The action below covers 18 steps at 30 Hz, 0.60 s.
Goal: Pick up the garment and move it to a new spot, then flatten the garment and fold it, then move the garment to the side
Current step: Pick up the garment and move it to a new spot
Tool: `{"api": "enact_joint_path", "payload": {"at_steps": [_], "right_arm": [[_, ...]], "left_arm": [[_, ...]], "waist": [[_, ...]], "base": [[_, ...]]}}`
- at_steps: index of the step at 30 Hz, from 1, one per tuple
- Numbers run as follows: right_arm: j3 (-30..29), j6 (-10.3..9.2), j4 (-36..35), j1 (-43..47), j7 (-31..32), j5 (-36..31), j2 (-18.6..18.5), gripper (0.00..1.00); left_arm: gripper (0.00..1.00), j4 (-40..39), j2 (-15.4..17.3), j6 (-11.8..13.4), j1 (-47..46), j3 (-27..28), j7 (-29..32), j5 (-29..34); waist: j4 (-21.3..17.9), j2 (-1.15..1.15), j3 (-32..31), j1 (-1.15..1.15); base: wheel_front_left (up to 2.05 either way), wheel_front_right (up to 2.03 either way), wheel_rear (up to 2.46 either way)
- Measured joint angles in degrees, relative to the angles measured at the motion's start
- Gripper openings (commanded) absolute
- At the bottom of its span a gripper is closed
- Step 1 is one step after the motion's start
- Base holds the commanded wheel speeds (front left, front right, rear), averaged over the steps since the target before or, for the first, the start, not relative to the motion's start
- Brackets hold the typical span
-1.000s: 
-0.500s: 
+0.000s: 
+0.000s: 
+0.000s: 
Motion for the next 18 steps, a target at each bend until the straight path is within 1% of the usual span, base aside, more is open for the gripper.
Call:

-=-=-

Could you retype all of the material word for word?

The action below covers 18 steps at 30 Hz, 0.60 s.
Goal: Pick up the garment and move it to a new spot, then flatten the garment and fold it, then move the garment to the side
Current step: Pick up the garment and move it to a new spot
Tool: `{"api": "enact_joint_path", "payload": {"at_steps": [_], "right_arm": [[_, ...]], "left_arm": [[_, ...]], "waist": [[_, ...]], "base": [[_, ...]]}}`
- at_steps: index of the step at 30 Hz, from 1, one per tuple
- Numbers run as follows: right_arm: j3 (-30..29), j6 (-10.3..9.2), j4 (-36..35), j1 (-43..47), j7 (-31..32), j5 (-36..31), j2 (-18.6..18.5), gripper (0.00..1.00); left_arm: gripper (0.00..1.00), j4 (-40..39), j2 (-15.4..17.3), j6 (-11.8..13.4), j1 (-47..46), j3 (-27..28), j7 (-29..32), j5 (-29..34); waist: j4 (-21.3..17.9), j2 (-1.15..1.15), j3 (-32..31), j1 (-1.15..1.15); base: wheel_front_left (up to 2.05 either way), wheel_front_right (up to 2.03 either way), wheel_rear (up to 2.46 either way)
- Measured joint angles in degrees, relative to the angles measured at the motion's start
- Gripper openings (commanded) absolute
- At the bottom of its span a gripper is closed
- Step 1 is one step after the motion's start
- Base holds the commanded wheel speeds (front left, front right, rear), averaged over the steps since the target before or, for the first, the start, not relative to the motion's start
- Brackets hold the typical span
-1.000s: 
-0.500s: 
+0.000s: 
+0.000s: 
+0.000s: 
Motion for the next 18 steps, a target at each bend until the straight path is within 1% of the usual span, base aside, more is open for the gripper.
Call:

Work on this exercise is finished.